#### Recorded information:
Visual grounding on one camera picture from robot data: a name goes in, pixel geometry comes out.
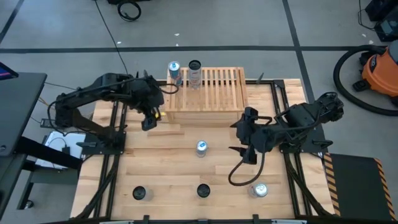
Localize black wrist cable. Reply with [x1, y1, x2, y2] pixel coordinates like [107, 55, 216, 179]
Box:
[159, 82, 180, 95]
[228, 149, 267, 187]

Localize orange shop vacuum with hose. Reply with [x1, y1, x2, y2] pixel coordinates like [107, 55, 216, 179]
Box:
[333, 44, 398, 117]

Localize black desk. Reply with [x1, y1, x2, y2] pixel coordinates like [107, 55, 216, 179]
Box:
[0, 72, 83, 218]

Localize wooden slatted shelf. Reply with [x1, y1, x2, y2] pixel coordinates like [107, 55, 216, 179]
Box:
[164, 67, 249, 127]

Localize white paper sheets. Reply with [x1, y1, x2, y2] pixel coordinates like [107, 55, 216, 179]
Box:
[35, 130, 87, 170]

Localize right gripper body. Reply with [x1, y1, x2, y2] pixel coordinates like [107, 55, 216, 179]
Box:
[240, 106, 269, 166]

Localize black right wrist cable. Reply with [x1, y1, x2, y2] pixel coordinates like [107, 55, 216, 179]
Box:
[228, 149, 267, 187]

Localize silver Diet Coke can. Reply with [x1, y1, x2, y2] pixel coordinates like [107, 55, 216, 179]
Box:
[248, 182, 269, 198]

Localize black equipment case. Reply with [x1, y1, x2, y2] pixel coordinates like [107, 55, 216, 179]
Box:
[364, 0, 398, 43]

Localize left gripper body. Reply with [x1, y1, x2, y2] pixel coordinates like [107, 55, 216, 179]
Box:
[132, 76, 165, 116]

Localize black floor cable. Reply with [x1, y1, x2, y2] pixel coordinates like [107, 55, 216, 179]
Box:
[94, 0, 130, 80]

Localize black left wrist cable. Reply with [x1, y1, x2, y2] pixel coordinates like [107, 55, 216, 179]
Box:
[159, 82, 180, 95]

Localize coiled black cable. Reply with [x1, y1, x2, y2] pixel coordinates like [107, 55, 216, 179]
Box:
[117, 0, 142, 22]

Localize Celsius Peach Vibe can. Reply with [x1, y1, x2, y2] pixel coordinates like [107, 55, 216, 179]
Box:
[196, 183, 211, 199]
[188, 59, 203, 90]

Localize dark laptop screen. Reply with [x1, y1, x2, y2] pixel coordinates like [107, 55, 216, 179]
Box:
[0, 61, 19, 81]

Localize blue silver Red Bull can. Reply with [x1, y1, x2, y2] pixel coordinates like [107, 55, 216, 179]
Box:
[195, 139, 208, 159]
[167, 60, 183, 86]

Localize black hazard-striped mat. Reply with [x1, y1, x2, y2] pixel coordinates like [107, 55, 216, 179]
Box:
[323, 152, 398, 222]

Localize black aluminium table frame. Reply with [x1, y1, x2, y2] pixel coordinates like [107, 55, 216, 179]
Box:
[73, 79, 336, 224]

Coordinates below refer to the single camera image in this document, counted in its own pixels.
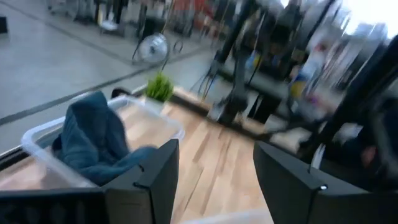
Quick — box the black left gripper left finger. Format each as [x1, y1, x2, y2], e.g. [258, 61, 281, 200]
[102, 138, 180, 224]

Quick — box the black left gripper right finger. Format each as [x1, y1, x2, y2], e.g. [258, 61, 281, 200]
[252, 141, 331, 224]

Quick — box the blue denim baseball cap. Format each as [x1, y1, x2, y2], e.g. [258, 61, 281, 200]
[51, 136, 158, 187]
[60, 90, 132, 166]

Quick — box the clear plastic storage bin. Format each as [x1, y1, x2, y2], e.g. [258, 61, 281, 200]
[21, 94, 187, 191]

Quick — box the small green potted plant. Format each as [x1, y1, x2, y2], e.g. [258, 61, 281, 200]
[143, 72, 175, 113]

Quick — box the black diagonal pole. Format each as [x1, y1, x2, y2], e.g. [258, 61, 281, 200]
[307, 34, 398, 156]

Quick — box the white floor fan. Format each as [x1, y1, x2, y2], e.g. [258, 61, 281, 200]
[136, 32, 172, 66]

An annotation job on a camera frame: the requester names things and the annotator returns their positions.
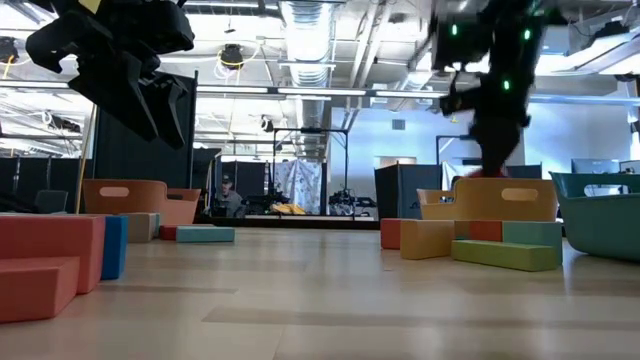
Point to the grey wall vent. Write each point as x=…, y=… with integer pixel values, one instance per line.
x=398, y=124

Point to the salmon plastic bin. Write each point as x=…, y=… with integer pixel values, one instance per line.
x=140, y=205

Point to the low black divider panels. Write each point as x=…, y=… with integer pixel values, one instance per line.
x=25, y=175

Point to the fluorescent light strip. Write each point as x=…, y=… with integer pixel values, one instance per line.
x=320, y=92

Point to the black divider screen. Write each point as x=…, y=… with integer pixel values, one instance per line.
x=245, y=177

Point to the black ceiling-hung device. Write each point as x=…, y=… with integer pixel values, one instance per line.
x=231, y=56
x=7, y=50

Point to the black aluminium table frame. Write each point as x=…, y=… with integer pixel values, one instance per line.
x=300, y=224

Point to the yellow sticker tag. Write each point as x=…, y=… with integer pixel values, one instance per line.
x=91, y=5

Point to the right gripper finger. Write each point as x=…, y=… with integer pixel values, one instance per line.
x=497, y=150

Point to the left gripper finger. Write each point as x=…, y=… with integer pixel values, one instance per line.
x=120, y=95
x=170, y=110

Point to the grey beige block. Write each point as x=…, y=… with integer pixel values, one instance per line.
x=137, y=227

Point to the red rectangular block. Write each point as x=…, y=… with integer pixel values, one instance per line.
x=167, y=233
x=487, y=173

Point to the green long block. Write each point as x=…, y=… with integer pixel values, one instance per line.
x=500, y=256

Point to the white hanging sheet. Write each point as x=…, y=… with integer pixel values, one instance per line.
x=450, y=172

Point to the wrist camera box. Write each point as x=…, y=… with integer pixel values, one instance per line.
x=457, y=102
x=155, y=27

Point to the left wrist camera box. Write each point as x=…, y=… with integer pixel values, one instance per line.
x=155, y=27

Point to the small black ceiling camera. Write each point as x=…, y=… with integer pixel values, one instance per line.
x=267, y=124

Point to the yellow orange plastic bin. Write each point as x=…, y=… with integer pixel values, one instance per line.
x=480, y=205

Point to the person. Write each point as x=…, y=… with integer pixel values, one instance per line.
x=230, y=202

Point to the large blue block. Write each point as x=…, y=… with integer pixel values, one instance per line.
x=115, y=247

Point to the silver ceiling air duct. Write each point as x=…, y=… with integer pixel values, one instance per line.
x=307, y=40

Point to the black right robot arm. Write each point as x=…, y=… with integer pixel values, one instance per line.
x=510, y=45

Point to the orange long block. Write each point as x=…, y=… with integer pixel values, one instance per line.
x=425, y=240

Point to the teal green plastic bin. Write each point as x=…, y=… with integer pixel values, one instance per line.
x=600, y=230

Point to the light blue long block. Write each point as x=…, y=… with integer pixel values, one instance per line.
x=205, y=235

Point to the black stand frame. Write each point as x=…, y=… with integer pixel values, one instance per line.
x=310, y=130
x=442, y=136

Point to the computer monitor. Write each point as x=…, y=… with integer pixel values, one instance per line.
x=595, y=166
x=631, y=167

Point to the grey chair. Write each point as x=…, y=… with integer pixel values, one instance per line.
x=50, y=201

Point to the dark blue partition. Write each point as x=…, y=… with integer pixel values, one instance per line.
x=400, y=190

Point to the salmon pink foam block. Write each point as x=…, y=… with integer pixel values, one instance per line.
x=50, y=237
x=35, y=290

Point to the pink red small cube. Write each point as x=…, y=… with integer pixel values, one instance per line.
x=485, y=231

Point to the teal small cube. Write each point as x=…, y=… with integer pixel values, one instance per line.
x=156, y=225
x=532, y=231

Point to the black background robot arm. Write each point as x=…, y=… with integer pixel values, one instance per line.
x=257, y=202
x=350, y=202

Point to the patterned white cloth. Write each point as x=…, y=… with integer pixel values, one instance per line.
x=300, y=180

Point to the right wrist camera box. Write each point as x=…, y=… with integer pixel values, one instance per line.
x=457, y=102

...

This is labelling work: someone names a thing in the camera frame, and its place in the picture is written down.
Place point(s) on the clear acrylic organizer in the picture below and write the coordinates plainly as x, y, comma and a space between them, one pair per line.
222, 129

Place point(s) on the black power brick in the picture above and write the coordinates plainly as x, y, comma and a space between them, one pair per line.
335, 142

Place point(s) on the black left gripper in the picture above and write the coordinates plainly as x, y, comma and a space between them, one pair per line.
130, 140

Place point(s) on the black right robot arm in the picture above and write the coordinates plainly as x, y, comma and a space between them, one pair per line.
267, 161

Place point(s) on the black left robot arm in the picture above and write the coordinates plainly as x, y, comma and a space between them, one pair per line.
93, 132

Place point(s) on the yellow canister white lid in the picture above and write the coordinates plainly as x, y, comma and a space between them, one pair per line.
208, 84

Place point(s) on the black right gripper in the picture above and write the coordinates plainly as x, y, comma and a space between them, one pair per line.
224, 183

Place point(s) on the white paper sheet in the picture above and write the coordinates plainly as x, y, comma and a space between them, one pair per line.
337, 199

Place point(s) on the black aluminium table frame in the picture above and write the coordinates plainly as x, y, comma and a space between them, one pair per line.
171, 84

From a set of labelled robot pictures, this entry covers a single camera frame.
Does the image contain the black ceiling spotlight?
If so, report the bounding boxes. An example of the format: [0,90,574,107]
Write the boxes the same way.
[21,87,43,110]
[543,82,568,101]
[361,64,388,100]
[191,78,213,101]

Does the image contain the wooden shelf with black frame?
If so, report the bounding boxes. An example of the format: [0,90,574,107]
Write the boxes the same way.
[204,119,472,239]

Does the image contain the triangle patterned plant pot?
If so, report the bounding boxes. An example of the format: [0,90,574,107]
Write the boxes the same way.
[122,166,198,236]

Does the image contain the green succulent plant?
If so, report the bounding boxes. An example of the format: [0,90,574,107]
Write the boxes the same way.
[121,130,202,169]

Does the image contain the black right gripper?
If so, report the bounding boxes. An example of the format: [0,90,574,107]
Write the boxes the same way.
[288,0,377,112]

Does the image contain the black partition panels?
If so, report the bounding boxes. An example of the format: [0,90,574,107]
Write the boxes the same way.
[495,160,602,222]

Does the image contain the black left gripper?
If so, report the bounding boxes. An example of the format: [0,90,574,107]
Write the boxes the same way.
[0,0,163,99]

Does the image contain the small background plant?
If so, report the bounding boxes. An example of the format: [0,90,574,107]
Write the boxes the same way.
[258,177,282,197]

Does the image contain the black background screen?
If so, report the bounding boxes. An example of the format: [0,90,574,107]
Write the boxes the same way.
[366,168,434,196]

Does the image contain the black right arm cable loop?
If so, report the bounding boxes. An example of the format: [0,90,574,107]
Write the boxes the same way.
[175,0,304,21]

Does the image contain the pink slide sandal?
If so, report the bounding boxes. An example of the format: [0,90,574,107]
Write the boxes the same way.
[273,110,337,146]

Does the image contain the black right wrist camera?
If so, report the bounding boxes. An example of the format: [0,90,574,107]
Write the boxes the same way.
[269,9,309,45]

#### Directions for this task:
Search the listing for "names" and show every line where it occurs.

#### Your solution:
An annotation job on a camera frame: the requester names things and the annotator returns their positions.
This is labelling work: someone names a thing in the camera frame, and its place in the picture is written down.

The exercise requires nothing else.